Perseverance will also test out tech for future exploration efforts. For example, one of the rover’s instruments will generate oxygen from the Martian atmosphere, which is thin and dominated by carbon dioxide. Such tech could help human pioneers live and work on the Red Planet someday, NASA officials have said.

The Mars 2020 mission also features a tiny helicopter named Ingenuity, which will travel to the Red Planet on Perseverance’s belly. Ingenuity will make a few short test flights in the Martian sky, potentially paving the way for future rotorcraft that could serve as rover scouts and/or gather lots of data on their own.

The nuclear-powered Perseverance is also outfitted with 23 cameras and two microphones. If all goes according to plan, the mission will capture high-definition video of Perseverance’s dramatic sky-crane landing and record the sounds of the Martian surface.
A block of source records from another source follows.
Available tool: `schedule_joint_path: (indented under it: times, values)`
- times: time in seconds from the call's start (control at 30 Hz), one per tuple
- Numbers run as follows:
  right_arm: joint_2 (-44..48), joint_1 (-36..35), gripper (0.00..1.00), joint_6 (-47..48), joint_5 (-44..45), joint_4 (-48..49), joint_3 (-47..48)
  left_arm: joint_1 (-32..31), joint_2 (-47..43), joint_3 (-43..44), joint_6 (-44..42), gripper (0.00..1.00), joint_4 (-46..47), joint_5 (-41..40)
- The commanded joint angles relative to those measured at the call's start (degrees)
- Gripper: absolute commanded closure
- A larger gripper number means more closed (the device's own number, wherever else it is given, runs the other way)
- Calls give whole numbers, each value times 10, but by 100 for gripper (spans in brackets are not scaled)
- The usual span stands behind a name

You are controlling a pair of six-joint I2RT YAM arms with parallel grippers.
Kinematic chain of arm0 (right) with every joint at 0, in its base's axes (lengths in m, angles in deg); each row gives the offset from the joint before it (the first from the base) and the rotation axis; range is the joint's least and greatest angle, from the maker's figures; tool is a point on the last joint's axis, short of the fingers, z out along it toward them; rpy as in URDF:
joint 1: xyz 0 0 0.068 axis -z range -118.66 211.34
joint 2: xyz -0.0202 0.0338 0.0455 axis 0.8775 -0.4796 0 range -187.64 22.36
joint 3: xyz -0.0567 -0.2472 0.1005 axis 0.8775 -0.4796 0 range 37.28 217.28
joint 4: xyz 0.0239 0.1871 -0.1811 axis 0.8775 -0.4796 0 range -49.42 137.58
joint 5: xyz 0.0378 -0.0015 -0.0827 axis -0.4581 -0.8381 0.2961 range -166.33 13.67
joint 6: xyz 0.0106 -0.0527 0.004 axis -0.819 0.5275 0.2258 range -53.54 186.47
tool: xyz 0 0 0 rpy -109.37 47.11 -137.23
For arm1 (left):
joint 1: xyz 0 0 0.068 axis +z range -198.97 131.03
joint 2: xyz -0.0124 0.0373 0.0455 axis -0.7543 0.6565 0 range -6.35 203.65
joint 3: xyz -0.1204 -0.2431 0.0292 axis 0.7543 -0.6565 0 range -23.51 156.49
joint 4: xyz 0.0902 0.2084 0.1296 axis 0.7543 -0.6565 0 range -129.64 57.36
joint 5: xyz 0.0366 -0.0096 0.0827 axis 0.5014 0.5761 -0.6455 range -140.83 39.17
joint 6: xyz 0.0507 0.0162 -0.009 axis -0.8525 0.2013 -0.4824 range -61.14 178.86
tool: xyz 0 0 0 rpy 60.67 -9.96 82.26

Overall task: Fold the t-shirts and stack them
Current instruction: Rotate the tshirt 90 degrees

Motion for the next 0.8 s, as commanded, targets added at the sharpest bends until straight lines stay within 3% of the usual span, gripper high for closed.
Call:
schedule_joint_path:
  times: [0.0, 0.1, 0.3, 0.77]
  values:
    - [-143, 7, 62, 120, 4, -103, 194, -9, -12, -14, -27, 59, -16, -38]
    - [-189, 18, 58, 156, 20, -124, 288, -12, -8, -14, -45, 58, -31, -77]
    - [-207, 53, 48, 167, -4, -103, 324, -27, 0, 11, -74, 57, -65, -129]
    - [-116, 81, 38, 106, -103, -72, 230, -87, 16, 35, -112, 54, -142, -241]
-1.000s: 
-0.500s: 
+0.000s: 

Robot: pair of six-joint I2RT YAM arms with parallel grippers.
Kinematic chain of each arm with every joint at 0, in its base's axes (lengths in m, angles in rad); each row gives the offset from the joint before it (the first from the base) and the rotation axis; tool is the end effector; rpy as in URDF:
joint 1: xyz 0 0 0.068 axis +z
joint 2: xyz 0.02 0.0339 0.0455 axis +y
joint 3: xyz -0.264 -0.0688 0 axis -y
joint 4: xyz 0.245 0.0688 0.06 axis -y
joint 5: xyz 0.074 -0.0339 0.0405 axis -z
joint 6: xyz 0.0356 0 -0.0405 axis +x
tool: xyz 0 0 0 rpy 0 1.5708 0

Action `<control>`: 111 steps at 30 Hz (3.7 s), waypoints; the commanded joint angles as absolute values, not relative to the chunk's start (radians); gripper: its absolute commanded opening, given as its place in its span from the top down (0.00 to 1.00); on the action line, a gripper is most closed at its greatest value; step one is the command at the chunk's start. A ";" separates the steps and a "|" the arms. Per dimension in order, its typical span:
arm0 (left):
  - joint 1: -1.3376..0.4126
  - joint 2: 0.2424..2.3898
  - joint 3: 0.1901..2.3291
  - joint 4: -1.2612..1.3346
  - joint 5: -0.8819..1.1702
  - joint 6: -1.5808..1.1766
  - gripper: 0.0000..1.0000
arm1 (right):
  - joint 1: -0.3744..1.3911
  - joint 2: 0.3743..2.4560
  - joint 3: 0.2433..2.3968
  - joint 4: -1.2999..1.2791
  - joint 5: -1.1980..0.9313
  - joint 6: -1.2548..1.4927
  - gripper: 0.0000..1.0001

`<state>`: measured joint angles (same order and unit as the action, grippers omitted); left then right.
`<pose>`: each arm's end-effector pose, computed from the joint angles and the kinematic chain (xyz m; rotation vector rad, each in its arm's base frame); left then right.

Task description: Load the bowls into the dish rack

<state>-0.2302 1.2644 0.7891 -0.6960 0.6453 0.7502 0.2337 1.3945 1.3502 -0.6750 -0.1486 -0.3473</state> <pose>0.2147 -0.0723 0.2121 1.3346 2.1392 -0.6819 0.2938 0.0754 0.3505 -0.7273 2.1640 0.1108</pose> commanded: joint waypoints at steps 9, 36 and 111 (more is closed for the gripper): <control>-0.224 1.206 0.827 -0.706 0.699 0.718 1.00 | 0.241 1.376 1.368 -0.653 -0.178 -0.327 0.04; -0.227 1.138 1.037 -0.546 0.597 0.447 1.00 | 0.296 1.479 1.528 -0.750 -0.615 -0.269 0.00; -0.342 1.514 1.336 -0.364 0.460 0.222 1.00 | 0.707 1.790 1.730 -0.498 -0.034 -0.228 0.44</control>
Both types of data collection would be unprecedented.

“Perseverance is the most sophisticated mission we’ve ever sent to the Red Planet’s surface,” said Lori Glaze, the director of NASA’s Planetary Science Division.

Two other NASA robots are active on the Martian surface at the moment: the InSight Mars lander, which has been monitoring marsquakes since its November 2018 touchdown, and the Curiosity rover, which has been exploring the 96-mile-wide (154 km) Gale Crater since August 2012.